Today, I welcome cosy-crime writer , Lesley Cookman to the Writers’ Hub. Her stories are such refreshing great fun. Lovely easy comfort, Christmas reads. She has a new novel out published by HeadlineAccent. But, of course, she writes ‘series’ so do look for her stories. By the way, I absolutely love this post.
Five Things I Learnt About Writing Cosy Crime
The first thing I learned about writing Cosy Crime was that it was actually the sort of stuff I had been reading since I was nine years old. It wasn’t called “cosy crime” then, of course. Many books I read that inspired my writing belonged to my parents and were classified by their publishers as “Mysteries.” So that was what I was originally writing. I had discovered many writers of this genre in both the UK and the US, and I thought there was probably a market for it. It wasn’t until my publisher, Hazel Cushion, offered to take the first book in the series – if I finished it – that this became a reality, and it wasn’t until we were in the pre-publication process that she asked if it could become a series. Of course, I said yes! Which led on to the…
Second thing I learnt. Writing Cosy Crime is almost exclusively a Series Activity. I didn’t realise while I was writing the first one that I had set up a little community which would be, as it were, self perpetuating. I’m sure we’ve all read books where, at the end, we want to know what happened to the characters next. In the case of the police procedural, readers like to follow the team – the Inspector, the Sergeant, the Pathologist, and frequently not just their professional investigations, but their personal lives, too. A standalone Cosy is almost unheard of, although most writers try to write their novels to be read as standalones, because frequently a new reader will pick that book up and because of it, discover there are five, ten, twenty books in the same series waiting to delight them.
The Third thing I learnt was that the core characters must be easily recognisable and very definitively written.

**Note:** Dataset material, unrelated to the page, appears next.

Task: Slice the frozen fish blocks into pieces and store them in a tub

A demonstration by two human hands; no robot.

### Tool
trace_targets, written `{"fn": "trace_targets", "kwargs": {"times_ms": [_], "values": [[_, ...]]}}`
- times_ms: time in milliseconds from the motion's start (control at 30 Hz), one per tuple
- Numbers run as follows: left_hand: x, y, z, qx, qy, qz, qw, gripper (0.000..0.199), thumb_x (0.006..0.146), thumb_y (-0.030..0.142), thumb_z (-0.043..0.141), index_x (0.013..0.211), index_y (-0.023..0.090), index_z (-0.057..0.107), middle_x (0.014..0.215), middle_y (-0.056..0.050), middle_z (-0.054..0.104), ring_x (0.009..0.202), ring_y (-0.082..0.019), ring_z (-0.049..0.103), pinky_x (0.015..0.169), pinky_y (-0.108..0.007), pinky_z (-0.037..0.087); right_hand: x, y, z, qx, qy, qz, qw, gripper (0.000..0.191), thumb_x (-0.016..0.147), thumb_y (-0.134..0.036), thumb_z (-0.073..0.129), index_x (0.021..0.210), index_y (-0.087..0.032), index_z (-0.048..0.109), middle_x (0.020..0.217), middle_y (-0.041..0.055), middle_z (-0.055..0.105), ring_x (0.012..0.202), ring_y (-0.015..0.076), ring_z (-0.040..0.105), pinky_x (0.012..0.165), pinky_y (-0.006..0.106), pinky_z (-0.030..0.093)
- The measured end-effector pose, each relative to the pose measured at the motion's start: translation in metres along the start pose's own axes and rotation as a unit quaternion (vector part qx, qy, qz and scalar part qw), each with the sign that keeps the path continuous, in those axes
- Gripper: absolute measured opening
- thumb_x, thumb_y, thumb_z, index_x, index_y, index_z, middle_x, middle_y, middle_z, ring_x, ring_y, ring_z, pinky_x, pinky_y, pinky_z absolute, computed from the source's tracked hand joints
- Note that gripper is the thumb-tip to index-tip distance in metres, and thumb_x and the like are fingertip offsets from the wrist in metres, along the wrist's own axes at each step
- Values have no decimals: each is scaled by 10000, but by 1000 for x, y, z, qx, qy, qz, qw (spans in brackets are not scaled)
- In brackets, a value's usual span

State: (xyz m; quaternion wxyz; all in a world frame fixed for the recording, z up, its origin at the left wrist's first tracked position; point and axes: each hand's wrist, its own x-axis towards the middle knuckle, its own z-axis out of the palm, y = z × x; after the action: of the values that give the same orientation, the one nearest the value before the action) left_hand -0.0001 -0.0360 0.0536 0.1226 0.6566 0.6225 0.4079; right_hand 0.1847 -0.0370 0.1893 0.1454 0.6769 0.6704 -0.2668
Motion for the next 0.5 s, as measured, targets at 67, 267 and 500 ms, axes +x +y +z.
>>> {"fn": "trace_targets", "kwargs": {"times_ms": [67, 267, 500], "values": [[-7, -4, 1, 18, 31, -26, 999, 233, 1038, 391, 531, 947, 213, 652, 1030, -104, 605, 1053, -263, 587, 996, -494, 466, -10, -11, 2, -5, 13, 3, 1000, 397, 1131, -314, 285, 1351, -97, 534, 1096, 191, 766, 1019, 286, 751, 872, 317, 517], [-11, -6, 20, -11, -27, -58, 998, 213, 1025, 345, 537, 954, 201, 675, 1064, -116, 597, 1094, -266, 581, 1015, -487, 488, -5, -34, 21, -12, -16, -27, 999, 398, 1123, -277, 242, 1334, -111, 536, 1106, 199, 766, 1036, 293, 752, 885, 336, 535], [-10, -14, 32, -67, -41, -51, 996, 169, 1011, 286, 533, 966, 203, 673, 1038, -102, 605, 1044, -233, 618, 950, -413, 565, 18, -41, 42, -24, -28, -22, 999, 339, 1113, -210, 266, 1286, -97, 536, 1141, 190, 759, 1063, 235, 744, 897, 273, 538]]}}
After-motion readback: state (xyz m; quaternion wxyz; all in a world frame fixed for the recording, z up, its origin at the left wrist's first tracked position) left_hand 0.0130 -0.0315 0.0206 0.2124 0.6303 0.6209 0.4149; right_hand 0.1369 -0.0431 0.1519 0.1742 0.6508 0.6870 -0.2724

I do this by being, as my daughter put it “dialogue heavy”. I didn’t realise I was doing this at first, but I came to novels from a background in writing for the stage – panto, mostly – and acting/directing, where the only means of telling the story is – well, dialogue. So that’s what I did. It seemed more natural to me to explain things in conversation than in plain description on the page. Avoiding, of course, the classic mistakes. “I am telling, you, dear sister, that our father, Tom, who, as you know, beat our mother Mary who now lives with us…” A question put to my reader group, an invaluable resource, resulted in overwhelming appreciation for my approach. ‘It’s so natural – they talk like real people you could just bump into in the street’ is the burden of their song.
The Fourth thing I learned was to make sure there was always more than a simple whodunnit mystery at the heart of the story. Most of mine involve historical facts, whether from the last World War or the Civil War, unsolved disappearances or dubious historical practices. Again, thanks to my indomitable readers, I know this is appreciated, and I am frequently complimented on the quality of my research. Thank you, Wikipedia. (I do actually contribute financially to the Wiki Foundation in appreciation.)
The Fifth thing I have learnt, and this is by no means a definitive list, is how difficult it is to come up with believable reasons for a couple of middle aged women constantly getting involved in crime. Which is exactly the same as coming up with a new idea for every book.. As every writer knows, the most frequent question asked of them is “Where do you get your ideas from?” The serious answer to this is often: My son Miles. He comes across situations in his workaday life which he decides would make a good starting point and reports to me. He’s always right – but sadly, he doesn’t work out the story as well, so I then have to come up with that! A bonus of having so many regular characters is that there is usually someone to call on to help in any given circumstance, particularly if it’s an expert witness who first appeared in a previous book. All in all, despite the occasional headaches, it’s rather a nice way to earn a living.
Lesley Cookman is a former feature writer, pantomime performer, writer and director, among other things. In her early life she was a model and an air stewardess – in the glamour days, of course. Her books are published by Headline Accent, she lives on the East Kent coast with the occasional boomerang child and two cats and holidays in a hidden village in rural Turkey.